The flexible container is fabricated from a specially formulated non-plasticized, thermoplastic copolyolephine. The amount of water that can permeate from the container into the overwrap is insufficient to affect the solution significantly. Solutions in contact with the flexible container can leach out certain of the container’s chemical components in very small amounts within the expiration period. The suitability of the container material has been confirmed by tests in animals according to USP biological tests for plastic containers.

CLINICAL PHARMAcOLOGY

Metronidazole is a synthetic antibacterial compound. Disposition of metronidazole in the body is similar for both oral and intravenous dosage forms, with an average elimination half-life in healthy humans of eight hours.

The major route of elimination of metronidazole and its metabolites is via the urine (60 to 80% of the dose), with fecal excretion accounting for 6 to 15% of the dose. The metabolites that appear in the urine result primarily from side-chain oxidation (1-[β-hydroxyethyl]-2-hydroxymethyl-5-nitroimidazole and 2-methyl-5-nitroimidazole-1-yl-acetic acid) and glucuronide conjugation, with unchanged metronidazole accounting for approximately 20% of the total. Renal clearance of metronidazole is approximately 10 mL/min/1.73 m2.

Metronidazole is the major component appearing in the plasma, with lesser quantities of the 2-hydroxymethyl metabolite also being present. Less than 20% of the circulating metronidazole is bound to plasma proteins. Both the parent compound and the metabolite possess in vitro bactericidal activity against most strains of anaerobic bacteria.

Metronidazole appears in cerebrospinal fluid, saliva, and human milk in concentrations similar to those found in plasma. Bactericidal concentrations of metronidazole have also been detected in pus from hepatic abscesses.

Plasma concentrations of metronidazole are proportional to the administered dose. An eight-hour intravenous infusion of 100 to 4,000 mg of metronidazole in normal subjects showed a linear relationship between dose and peak plasma concentration.

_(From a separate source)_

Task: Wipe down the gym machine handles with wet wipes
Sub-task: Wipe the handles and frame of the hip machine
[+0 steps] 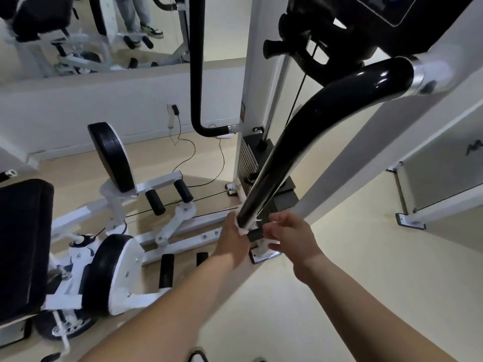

In patients treated with metronidazole injection using a dosage regimen of 15 mg/kg loading dose followed six hours later by 7.5 mg/kg every six hours, peak steady-state plasma concentrations of metronidazole averaged 25 mcg per mL with trough (minimum) concentrations averaging 18 mcg per mL.

Decreased renal function does not alter the single-dose pharmacokinetics of metronidazole. However, plasma clearance of metronidazole is decreased in patients with decreased liver function.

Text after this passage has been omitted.